Free Threading — Python's way to "goroutines", not really.

Published on Apr 25, 2026

#python#freethreading#concurrency#parallelism

Python’s Global Interpreter Lock (GIL) has long been the impediment for anyone trying to write truly concurrent Python. Threads? Locked with the GIL. CPU-bound parallelism with threads? Nope. AsyncIO? Cooperative, not parallel. Every Python developer eventually hits this wall and either reaches for multiprocessing (heavy, serialization overhead) or accepts the limitations and spawns multiple workers.

But Python 3.13+ shipped something that changes this: free-threading — an experimental build that removes the GIL entirely. And if you squint hard enough, threads in a no-GIL build start to look a lot like Go’s goroutines: lightweight execution units running truly in parallel, communicating via channels (queues, in Python’s case), sharing memory where convenient. Well, not really — they differ by a lot. But it’s the closest Python gets.


The GIL Problem

The GIL ensures only one thread executes Python bytecode at a time. This makes CPython’s memory management simple but kills true parallelism for CPU-bound work. AsyncIO gives you concurrency (cooperative multitasking on a single thread) but not parallelism. Standard threads give you… well, not much either, thanks to the GIL.

The key insight: remove the GIL, and threads suddenly work. Python 3.13 introduced free-threaded builds (also called “no-GIL” or python3.13t), and by Python 3.14 the feature has matured significantly. In a free-threaded build, multiple OS threads can execute Python bytecode simultaneously — no lock, no contention, no serial bottleneck.

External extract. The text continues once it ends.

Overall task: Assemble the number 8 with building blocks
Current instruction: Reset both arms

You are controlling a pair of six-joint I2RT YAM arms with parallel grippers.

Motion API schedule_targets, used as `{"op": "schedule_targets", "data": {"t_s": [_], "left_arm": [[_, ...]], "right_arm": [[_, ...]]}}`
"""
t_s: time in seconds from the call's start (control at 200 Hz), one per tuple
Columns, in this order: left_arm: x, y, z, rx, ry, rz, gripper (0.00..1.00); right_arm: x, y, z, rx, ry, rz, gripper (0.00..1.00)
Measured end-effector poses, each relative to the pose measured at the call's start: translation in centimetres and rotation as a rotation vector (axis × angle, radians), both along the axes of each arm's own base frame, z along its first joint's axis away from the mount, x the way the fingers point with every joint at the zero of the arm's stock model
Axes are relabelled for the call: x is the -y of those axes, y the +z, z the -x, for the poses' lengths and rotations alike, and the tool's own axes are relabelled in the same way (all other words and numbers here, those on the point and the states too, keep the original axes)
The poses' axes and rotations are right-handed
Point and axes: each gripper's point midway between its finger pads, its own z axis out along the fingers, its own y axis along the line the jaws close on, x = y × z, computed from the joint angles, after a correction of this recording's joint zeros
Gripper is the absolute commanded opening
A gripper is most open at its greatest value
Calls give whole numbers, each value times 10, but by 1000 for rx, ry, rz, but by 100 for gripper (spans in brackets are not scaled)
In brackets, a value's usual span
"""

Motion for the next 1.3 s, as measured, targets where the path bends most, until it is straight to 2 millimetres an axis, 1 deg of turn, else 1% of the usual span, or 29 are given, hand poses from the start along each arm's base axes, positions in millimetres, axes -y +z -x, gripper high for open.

This is exactly what PEP 703 delivers.


Free-Threading: No GIL, True Threads

Free-threading is a build-time option. Install a t-suffixed Python:

# Install the no-GIL Python interpreter
uv python install 3.14t

# Run your script with it
uv run --python 3.14t python freethread.py

In a free-threaded build:

  • Multiple threads execute Python bytecode truly in parallel
  • Memory is shared across threads (no serialization, no deep copies)
  • Standard threading module works out of the box — no new API to learn
  • queue.Queue is all you need for thread-safe communication

The downside? Thread safety is now your responsibility. you’ll need locks, queues, or other synchronization primitives. This is the same tradeoff Go developers make daily with goroutines and sync.Mutex.


The Goroutine Analogy

Here’s how the two models line up:


ConceptGoPython Free-Threading
Execution unitgoroutinethread + asyncio loop
SchedulerGo runtime (M:N, work-stealing)OS threads (1:1)
Communicationchannelsqueue.Queue
Shared memoryavailable via sync.Mutexavailable via threading.Lock
Creation cost~2 KB (growable stack)~32 KB minimum stack + interpreter share
Parallelismyesyes (on free threaded build)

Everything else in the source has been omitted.